A manteiga e o azeite de oliva, quem diria, estão sendo vistos como ícones da retomada do crescimento econômico brasileiro. Observada a partir da segunda metade do ano passado, a volta gradual desses produtos às mesas da classe C – estima-se que 1,4 milhão de pessoas voltaram a consumi-los – assinala que ela começa a recuperar seu poder de compra. Símbolos da bonança verificada entre 2008 e 2013, período em que mais de 3 milhões de pessoas da classe D migraram para ela, esses produtos, entre vários outros, estavam entre os primeiros a serem cortados das listas de compras da chamada nova classe média quando a prosperidade esboroou-se em 2014. Começou aí um movimento inverso, não dos mesmos 3 milhões de pessoas que haviam ascendido à classe C, mas de cerca de 4,1 milhões, estima-se que voltaram para a classe D ou até mesmo caíram para a classe E.
Agora, parte significativa desses consumidores potenciais começa a retornar.
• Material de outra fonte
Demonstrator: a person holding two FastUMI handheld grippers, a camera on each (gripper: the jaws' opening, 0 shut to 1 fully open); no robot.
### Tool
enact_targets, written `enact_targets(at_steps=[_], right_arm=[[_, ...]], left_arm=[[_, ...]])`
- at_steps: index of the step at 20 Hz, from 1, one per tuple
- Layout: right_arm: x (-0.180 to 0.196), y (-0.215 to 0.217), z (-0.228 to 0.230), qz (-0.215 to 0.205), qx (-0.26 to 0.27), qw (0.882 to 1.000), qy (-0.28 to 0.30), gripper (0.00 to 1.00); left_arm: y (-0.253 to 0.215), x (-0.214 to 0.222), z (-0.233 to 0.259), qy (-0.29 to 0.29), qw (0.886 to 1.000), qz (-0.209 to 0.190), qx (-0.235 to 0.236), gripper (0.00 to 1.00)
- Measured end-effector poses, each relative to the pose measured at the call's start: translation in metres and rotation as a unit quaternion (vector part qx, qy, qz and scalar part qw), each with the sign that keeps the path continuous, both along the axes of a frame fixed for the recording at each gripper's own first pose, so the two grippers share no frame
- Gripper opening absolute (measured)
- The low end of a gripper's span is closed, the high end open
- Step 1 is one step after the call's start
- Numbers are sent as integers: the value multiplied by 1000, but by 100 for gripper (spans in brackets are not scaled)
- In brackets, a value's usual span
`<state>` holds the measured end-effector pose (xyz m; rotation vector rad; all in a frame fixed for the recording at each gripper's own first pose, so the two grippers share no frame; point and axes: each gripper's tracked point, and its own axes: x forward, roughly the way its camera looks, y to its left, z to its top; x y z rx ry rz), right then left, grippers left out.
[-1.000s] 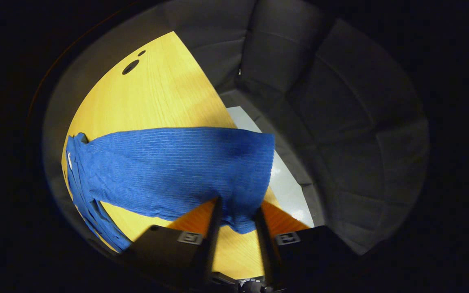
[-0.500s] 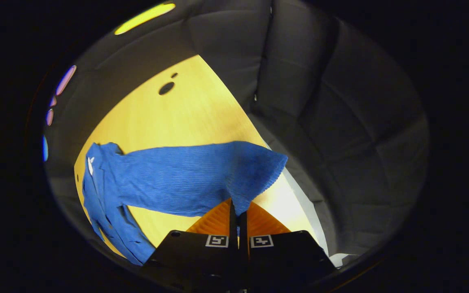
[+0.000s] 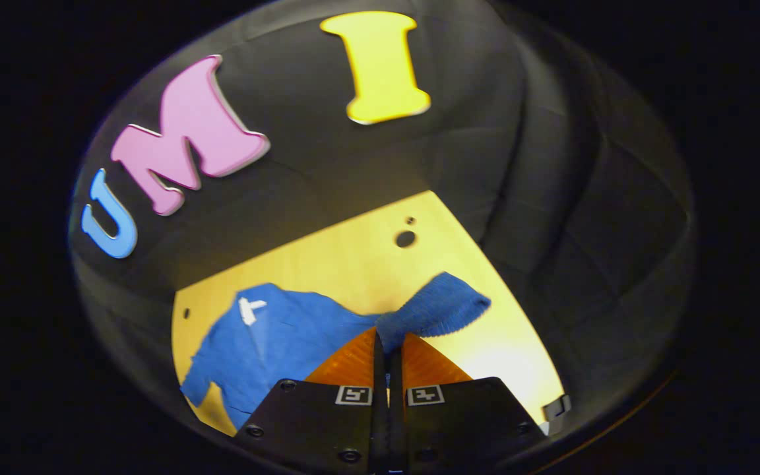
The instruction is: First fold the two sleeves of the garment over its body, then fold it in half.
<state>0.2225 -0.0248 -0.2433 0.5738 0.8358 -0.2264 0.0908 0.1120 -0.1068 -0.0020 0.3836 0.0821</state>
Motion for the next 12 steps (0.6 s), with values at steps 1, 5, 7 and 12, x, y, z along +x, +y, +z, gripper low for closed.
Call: enact_targets(at_steps=[1, 5, 7, 12], right_arm=[[15, 28, 21, 12, 7, 1000, -20, 5], [61, 146, 65, 70, 60, 993, -71, 4], [73, 203, 58, 99, 93, 988, -71, 4], [85, 333, -11, 159, 155, 975, -24, 4]], left_arm=[[16, -5, -1, 1, 1000, 12, -3, 81], [77, -31, -10, 6, 998, 64, -24, 81], [104, -46, -15, 11, 995, 94, -28, 82], [160, -95, -26, 27, 986, 164, -17, 81]])
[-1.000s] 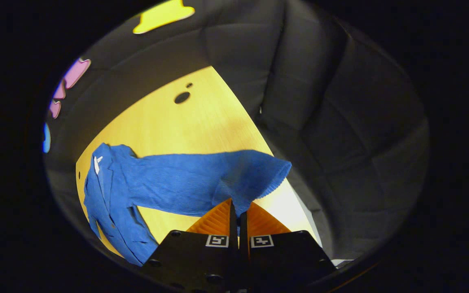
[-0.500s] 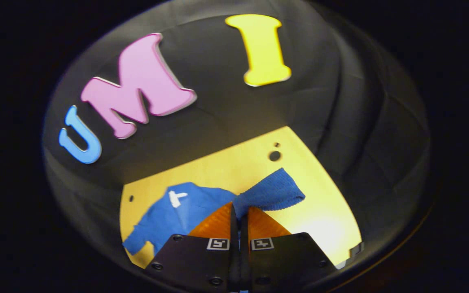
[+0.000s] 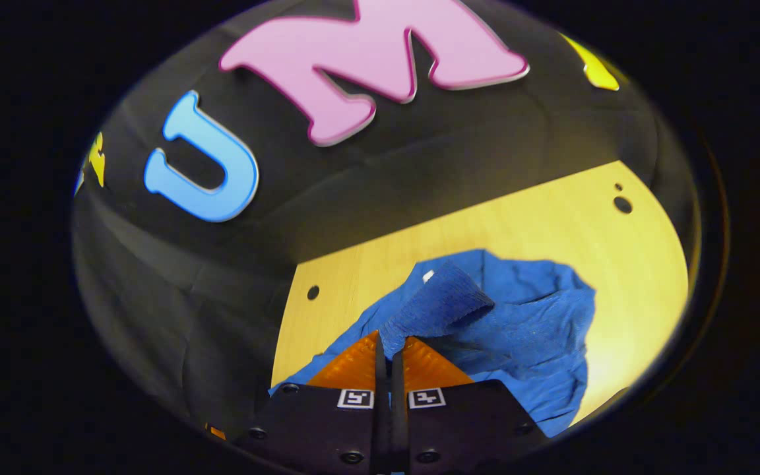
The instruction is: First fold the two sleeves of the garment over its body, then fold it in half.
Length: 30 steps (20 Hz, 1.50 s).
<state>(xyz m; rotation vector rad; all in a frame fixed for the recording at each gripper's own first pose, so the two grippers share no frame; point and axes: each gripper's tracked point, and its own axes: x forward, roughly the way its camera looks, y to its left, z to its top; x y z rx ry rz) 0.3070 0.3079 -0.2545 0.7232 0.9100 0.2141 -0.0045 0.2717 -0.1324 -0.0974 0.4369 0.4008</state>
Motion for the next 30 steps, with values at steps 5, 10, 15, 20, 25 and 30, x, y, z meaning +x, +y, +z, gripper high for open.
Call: enact_targets(at_steps=[5, 10, 15, 20, 25, 30], right_arm=[[1, 76, -114, 37, 20, 993, 108, 5], [-5, 140, -145, 38, 98, 981, 162, 4], [-17, 167, -154, 56, 128, 974, 177, 45], [-16, 165, -123, 70, 156, 974, 148, 91], [-31, 127, -71, 120, 136, 980, 84, 91], [-79, 53, -17, 179, 70, 981, -2, 92]], left_arm=[[29, -45, -21, 29, 998, 61, -12, 82], [24, -59, -40, 48, 994, 95, -39, 81], [13, -39, -66, 65, 989, 92, -100, 81], [26, -5, -79, 75, 990, 80, -91, 81], [50, 33, -103, 106, 986, 65, -113, 81], [93, 79, -155, 185, 967, 71, -160, 82]])
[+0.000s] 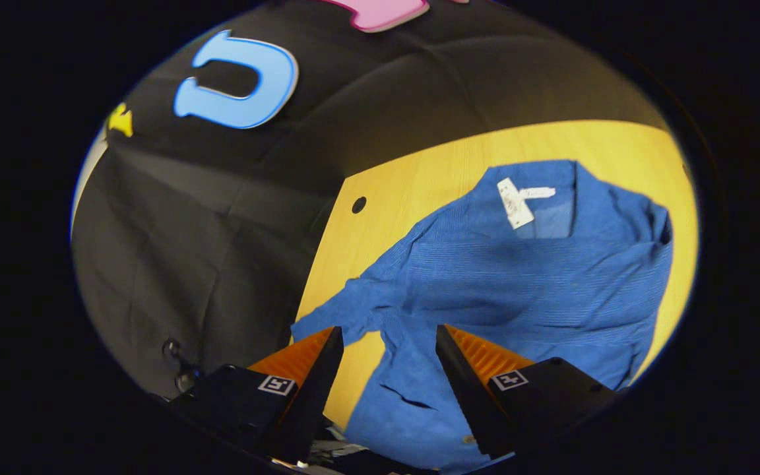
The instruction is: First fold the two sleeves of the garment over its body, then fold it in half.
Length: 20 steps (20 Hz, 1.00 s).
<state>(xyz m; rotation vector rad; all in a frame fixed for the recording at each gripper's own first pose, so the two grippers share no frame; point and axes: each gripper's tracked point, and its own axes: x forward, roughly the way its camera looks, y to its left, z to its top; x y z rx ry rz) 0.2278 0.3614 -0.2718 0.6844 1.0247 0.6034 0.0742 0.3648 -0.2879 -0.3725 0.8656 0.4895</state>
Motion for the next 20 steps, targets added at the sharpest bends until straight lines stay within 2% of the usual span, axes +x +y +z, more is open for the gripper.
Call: enact_targets(at_steps=[5, 8, 12, 14, 15, 17, 19, 20], right_arm=[[-53, -102, 35, -45, -31, 998, -43, 92], [-88, -151, 34, -82, -49, 995, -33, 91], [-123, -202, 27, -139, -62, 988, -4, 92], [-135, -212, 27, -157, -61, 986, 6, 91], [-139, -213, 29, -162, -57, 985, 10, 91], [-142, -212, 29, -165, -54, 985, 14, 92], [-142, -204, 32, -162, -48, 986, 14, 92], [-141, -200, 32, -160, -44, 986, 17, 92]], left_arm=[[33, 34, -33, 68, 997, 14, -38, 82], [52, 49, -54, 103, 994, 17, -42, 82], [63, 62, -65, 121, 990, 11, -68, 82], [64, 68, -72, 135, 988, 8, -69, 81], [68, 71, -70, 136, 989, -2, -52, 82], [66, 77, -73, 155, 987, -23, -35, 82], [65, 78, -71, 165, 985, -29, -39, 82], [65, 78, -70, 168, 984, -23, -47, 77]])
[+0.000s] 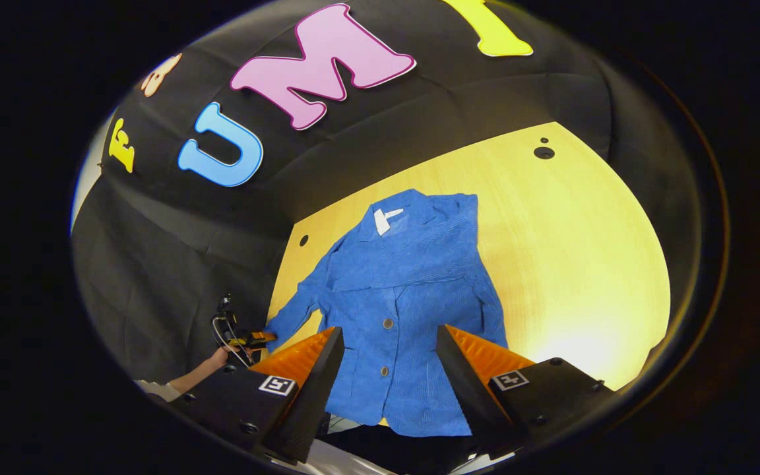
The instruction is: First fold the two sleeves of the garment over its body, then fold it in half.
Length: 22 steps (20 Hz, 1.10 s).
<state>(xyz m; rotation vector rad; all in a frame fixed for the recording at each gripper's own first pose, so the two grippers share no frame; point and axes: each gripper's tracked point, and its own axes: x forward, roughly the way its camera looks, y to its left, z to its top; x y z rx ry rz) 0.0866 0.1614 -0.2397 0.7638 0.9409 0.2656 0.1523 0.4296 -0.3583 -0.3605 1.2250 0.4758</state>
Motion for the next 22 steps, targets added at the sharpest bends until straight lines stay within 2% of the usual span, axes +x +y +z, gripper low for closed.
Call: enact_targets(at_steps=[2, 5, 6, 7, 11, 17, 22], right_arm=[[-2, 8, 1, 6, 5, 1000, 2, 92], [-5, 15, -2, 19, 3, 1000, 5, 92], [-7, 16, -4, 22, 2, 1000, 7, 92], [-9, 17, -5, 23, 2, 1000, 9, 92], [-12, 9, -9, 14, 8, 1000, 14, 92], [-7, -6, -13, 6, 12, 1000, 13, 92], [-3, -9, -14, 11, 24, 1000, 9, 92]], left_arm=[[-4, 7, -1, 1, 1000, -4, -10, 63], [-11, 12, 1, 4, 1000, -20, -15, 7], [-9, 14, 5, 1, 999, -29, -15, 6], [-10, 12, -2, 4, 999, -25, -19, 0], [-18, 18, 15, -36, 999, -6, -38, 0], [-47, 44, 106, -118, 989, -84, 13, 0], [-118, 74, 187, -171, 967, -185, 49, 0]])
E há realmente sinais de que a recuperação está em curso, de acordo com levantamento feito por uma empresa de consultoria econômica, que detectou um crescimento de 3,1% no consumo da classe C em 2017, contra 1,5% no resultado geral, com destaque para, além de manteiga e azeite, produtos de limpeza, com 10,1% de crescimento, higiene e beleza, (5,5%), bebidas (3,9%) e alimentos (1,3%). Em comparação, a variação global do consumo desses produtos foi, respectivamente, de 8,3%, 4,5%, 2,3% e – curiosamente, no item alimentos –, uma queda de 0,4%. Paralelamente, verificou-se redução no índice de endividamento das famílias, que em 2015 era de 22,8% da renda mensal e, em dezembro do ano passado, de acordo com o Banco Central, havia baixado para 19,9%. Isso, segundo a pesquisa, deve movimentar este ano algo em torno de R$ 124 bilhões na economia. Um reforço e tanto que, espera-se, terá como reflexo, ao final deste ano, uma expansão de 4,7% no comércio varejista.
O fator que está na origem destes resultados é a recuperação de renda, especialmente pela classe C. Há nisso um aspecto curioso: a retomada do consumo neste segmento certamente não provém de redução dos índices de desemprego, pois o Brasil continua com 12,2% de sua população economicamente ativa sem carteira assinada, algo próximo de 13 milhões de pessoas. E não provém, igualmente, de perspectivas de que os postos de trabalho perdidos sejam recuperados. Mesmo que isso aconteça, com certeza não voltarão aos níveis do pré-crise. Há, para justificar essa afirmação tão peremptória, um fato incontestável: o contínuo desenvolvimento e disponibilização de soluções tecnológicas para todos os setores de atividades, mas especialmente para a indústria, que vem provocando a extinção de muitas profissões. E a coisa não vai parar por aí. Estão a caminho, como um exemplo entre muitos, os veículos que dispensam condutores – o que significa que motoristas, em futuro não muito remoto, terão que procurar outra ocupação. Nem sempre a encontrarão, e isto é uma tendência inexorável, como provam os 25,3 milhões de brasileiros que, segundo a Organização Mundial do Trabalho, encontram-se na informalidade ou em formas vulneráveis de ocupação, número que deve subir para 25,8 milhões ao final de 2018 e para 26,2 milhões em 2019 e que não entram nos índices de desemprego do IBGE.
Assim, a recuperação de renda que agora se observa não será sustentável, ainda que as previsões de crescimento da economia para os próximos anos mostrem-se positivas, se não houver geração de empregos em número suficiente para absorver esta legião de desempregados. Algo, convenhamos, extremamente improvável num cenário em que a população brasileira cresce à razão de 0,77% ao ano e os empregos tendem a minguar cada vez mais. Por isto resta como solução estimular uma única alternativa: o empreendedorismo. Não será fácil, pois a cultura da maioria dos brasileiros quanto ao trabalho ainda está historicamente vinculada ao salário mensal, à carteira assinada. Mas o regresso da maior parte daqueles 3 milhões de pessoas à classe C em 2017 deveu-se exatamente ao empreendedorismo. São donos de pequenos negócios, de pequenos estabelecimentos de varejo, serviços e fábricas que estão percebendo a volta de seus clientes e puderam, com isto, reaver suas próprias capacidades de consumo. Não há, acredito, outro caminho, e ainda bem que ele existe. Se não for assim, adeus manteiga e azeite.